Joining the Union Army in 1862, Campbell was appointed to command the 57th Pennsylvania Infantry as its colonel. He led the 57th Infantry, part of Brig. Gen. Philip Kearny's division, in the Peninsula Campaign of 1862, fighting at the Battle of Seven Pines on May 31. In the battle Campbell's horse was shot from under him, and he was severely wounded three times. Campbell was hit in the right arm, pelvis, and left leg, and was captured by Confederate soldiers. Despite these injuries Campbell managed to escape later that day.

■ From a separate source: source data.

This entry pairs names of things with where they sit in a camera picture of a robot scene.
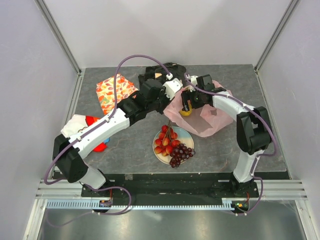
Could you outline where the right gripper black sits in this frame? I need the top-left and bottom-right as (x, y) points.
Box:
(180, 87), (208, 112)

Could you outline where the yellow fake lemon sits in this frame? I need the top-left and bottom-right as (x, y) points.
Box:
(179, 106), (192, 117)

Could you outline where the pink plastic bag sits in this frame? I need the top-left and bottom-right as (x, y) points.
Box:
(163, 86), (234, 138)

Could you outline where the beige blue ceramic plate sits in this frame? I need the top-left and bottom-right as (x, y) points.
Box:
(152, 126), (195, 165)

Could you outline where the red fake lychee bunch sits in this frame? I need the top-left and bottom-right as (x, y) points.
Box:
(153, 121), (180, 157)

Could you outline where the purple fake grape bunch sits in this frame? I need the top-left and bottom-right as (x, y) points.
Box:
(169, 143), (196, 168)

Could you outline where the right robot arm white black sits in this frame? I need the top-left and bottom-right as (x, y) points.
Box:
(182, 74), (275, 197)

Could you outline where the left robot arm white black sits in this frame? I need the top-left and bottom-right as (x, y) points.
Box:
(52, 79), (181, 197)

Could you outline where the black beige plush cloth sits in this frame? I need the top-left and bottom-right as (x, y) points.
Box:
(138, 62), (187, 87)

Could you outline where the orange floral cloth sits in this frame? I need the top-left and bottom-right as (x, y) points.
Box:
(96, 73), (138, 115)

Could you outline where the colourful cartoon cloth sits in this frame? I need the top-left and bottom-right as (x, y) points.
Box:
(60, 114), (100, 138)

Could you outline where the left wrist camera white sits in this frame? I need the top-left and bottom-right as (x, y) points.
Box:
(163, 78), (183, 100)

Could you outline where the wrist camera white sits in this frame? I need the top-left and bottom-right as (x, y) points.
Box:
(189, 75), (198, 92)
(163, 78), (183, 100)

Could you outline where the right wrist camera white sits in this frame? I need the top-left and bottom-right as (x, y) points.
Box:
(189, 75), (198, 92)

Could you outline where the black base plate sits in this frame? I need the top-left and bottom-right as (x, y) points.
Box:
(81, 172), (259, 199)

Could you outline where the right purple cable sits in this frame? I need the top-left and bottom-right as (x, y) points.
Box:
(183, 72), (279, 217)

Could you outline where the grey slotted cable duct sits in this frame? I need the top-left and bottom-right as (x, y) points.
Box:
(46, 199), (236, 211)

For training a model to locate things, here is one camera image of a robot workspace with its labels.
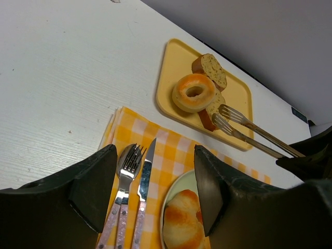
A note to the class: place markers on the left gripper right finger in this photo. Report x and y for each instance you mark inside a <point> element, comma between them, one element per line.
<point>239,211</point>

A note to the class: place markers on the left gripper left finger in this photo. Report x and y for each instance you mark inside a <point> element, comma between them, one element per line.
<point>64,210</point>

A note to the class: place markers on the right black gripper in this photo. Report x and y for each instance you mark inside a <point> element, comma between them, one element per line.
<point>316,163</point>

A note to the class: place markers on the round orange bun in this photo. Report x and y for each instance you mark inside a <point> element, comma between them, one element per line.
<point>183,226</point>

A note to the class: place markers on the lower herb bread slice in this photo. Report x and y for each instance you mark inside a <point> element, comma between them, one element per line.
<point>206,114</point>

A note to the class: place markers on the herb bread slice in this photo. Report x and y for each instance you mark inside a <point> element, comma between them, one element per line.
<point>206,114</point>
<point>209,66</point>

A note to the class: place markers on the upper herb bread slice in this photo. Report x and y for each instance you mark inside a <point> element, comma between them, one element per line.
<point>209,66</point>

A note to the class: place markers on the white ceramic plate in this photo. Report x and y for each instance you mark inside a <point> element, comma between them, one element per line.
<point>185,181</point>

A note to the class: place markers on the yellow checkered cloth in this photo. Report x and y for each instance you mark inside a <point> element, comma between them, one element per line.
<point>174,156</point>

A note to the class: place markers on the glazed bagel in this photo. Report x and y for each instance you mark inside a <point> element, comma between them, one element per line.
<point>193,93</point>

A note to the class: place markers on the yellow plastic tray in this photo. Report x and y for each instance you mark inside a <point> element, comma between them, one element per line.
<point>176,64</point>

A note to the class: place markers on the pink handled fork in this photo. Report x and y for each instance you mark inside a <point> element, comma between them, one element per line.
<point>128,172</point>

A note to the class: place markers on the pink handled spoon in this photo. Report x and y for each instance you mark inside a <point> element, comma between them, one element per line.
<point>113,215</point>

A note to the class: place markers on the pink handled knife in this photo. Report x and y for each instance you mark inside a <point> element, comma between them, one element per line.
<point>142,192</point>

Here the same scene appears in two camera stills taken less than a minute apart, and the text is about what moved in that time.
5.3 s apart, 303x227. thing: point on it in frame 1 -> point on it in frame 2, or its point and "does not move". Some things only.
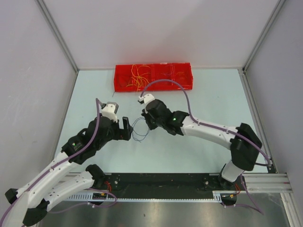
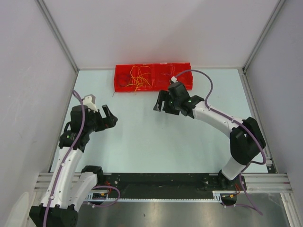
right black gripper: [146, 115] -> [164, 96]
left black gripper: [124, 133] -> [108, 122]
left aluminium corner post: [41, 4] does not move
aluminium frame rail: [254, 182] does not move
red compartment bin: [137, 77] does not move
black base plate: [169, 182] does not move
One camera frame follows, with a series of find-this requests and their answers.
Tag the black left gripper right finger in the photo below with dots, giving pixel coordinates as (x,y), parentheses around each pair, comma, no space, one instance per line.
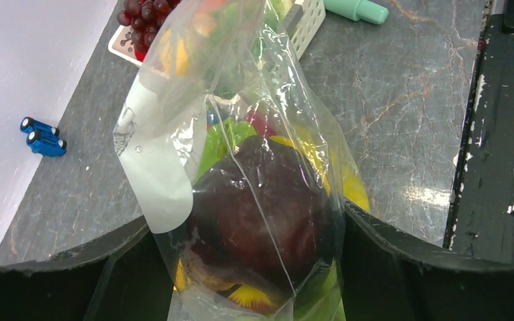
(389,274)

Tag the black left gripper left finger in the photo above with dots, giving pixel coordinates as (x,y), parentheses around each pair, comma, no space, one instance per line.
(118,276)

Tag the purple fake sweet potato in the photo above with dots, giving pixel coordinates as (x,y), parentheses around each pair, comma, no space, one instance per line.
(260,218)

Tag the clear zip top bag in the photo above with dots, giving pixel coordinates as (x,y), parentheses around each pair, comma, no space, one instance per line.
(217,73)

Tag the dark red fake grapes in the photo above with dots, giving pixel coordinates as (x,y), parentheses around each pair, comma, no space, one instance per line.
(145,18)

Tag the blue toy car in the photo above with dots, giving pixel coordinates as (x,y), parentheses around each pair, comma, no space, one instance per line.
(42,138)

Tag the white plastic basket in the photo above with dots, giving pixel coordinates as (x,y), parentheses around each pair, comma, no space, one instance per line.
(302,22)

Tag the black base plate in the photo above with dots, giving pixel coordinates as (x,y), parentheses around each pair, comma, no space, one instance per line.
(481,216)

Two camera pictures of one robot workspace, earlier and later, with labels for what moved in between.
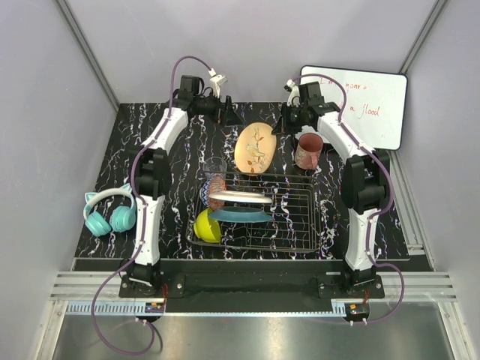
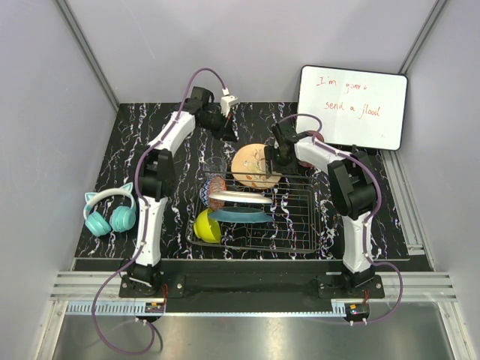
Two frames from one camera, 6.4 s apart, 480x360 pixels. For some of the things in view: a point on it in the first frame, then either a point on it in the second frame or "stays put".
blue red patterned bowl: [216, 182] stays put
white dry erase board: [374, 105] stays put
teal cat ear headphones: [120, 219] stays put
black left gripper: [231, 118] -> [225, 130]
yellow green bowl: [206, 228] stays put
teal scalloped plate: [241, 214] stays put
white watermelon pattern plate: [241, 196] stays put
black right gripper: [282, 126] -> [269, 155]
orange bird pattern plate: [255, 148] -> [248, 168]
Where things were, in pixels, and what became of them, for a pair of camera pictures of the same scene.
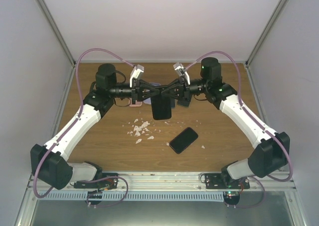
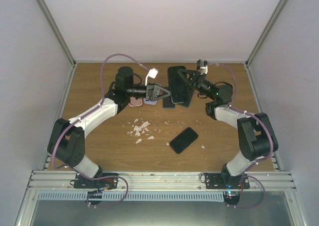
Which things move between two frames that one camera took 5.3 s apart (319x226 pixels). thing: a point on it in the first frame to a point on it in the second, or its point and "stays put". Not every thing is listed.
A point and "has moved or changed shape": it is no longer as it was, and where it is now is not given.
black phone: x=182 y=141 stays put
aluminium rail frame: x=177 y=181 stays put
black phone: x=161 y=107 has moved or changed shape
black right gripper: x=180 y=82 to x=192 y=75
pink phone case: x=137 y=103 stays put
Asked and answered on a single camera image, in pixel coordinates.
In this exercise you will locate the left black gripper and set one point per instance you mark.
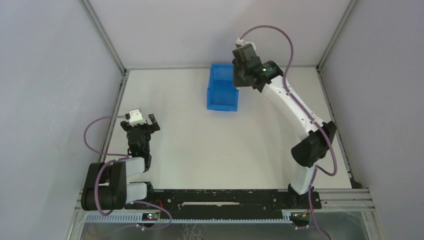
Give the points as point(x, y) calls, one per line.
point(139, 128)

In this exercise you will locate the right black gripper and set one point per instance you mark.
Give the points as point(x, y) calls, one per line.
point(241, 79)

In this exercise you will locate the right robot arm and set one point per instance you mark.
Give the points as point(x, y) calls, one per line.
point(315, 135)

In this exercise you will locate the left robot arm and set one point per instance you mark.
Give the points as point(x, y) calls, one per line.
point(106, 186)

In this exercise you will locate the blue plastic bin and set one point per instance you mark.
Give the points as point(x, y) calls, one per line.
point(222, 95)

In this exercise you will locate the small electronics board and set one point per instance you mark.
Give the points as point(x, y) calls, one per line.
point(150, 216)

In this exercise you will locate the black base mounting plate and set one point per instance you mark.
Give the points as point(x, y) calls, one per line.
point(231, 203)

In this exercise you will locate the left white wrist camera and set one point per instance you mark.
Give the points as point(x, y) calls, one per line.
point(134, 117)

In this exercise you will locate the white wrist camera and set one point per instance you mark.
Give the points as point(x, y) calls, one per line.
point(134, 117)
point(240, 42)

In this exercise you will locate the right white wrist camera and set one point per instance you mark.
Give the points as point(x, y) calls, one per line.
point(240, 42)

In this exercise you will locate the grey slotted cable duct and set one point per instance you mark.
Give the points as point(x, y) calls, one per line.
point(140, 217)

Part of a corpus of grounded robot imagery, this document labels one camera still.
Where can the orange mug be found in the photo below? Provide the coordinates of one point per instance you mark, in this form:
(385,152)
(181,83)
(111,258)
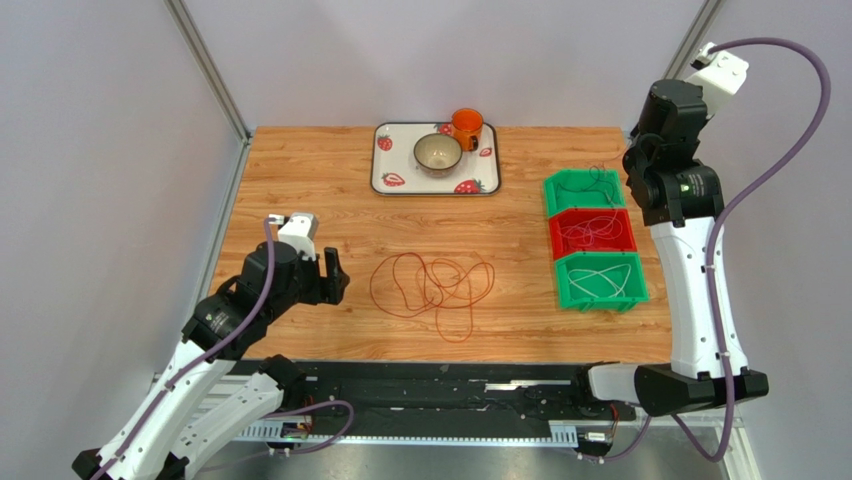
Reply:
(466,126)

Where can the green bin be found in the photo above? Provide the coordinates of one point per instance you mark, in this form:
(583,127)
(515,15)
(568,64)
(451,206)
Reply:
(592,188)
(600,281)

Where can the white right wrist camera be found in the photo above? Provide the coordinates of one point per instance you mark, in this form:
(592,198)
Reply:
(720,76)

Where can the near green bin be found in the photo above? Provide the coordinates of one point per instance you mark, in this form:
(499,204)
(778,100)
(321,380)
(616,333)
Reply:
(600,281)

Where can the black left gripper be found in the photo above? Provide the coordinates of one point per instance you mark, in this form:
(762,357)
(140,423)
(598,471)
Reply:
(330,288)

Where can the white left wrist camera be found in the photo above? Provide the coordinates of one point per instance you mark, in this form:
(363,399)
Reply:
(297,230)

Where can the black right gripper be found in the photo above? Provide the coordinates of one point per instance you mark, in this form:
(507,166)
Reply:
(635,163)

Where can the red bin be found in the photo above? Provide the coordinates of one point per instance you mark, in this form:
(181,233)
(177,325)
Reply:
(579,230)

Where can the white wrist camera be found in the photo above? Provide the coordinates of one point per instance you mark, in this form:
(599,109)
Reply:
(297,230)
(720,76)

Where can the grey ceramic bowl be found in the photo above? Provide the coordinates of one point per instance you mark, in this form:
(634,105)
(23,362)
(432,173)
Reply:
(437,155)

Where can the far green bin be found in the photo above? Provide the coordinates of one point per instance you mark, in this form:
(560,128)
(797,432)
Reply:
(592,188)

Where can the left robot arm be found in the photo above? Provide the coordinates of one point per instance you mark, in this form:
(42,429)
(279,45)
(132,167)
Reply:
(164,439)

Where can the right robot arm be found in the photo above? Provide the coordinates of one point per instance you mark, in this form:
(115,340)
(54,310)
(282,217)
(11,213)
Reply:
(681,201)

With his right arm still in a sling, Campbell led the 57th during the Fredericksburg Campaign in the winter of 1862. At the Battle of Fredericksburg on December 13, he was again seriously wounded, hit in his abdomen and the same right arm. The wound in his belly went through his liver, and Campbell was considered beyond hope and left for dead. He had been appointed a brigadier general in the Union Army on November 29, 1862, but it was never confirmed and this appointment would expire on March 4, 1863.

Partially recovered, Campbell was promoted to brigadier general on March 13, 1863, and given command of the Union District of Wisconsin in the Department of the Northwest on November 7, 1864. He led this district until the end of the war, and was mustered out of the volunteer service on January 15, 1866.

==Postbellum==
After the American Civil War, Campbell relocated to the Dakota Territory. He worked as an Inspector of Indian agencies, then a Stage Line operator, and a hotel operator. In 1870 Campbell established a stagecoach stop along the Firesteel Trail, which included his residence, an inn, a general store, and a large horse barn. It grew into the town of Scotland, and he became active in Democratic politics, serving as mayor of the town he helped found.

Campbell died in Scotland, South Dakota at the age of 71, six days after being injured when he fell from the steps of his hotel on April 9, 1895. He was buried in Yankton City Cemetery, located in Yankton, South Dakota.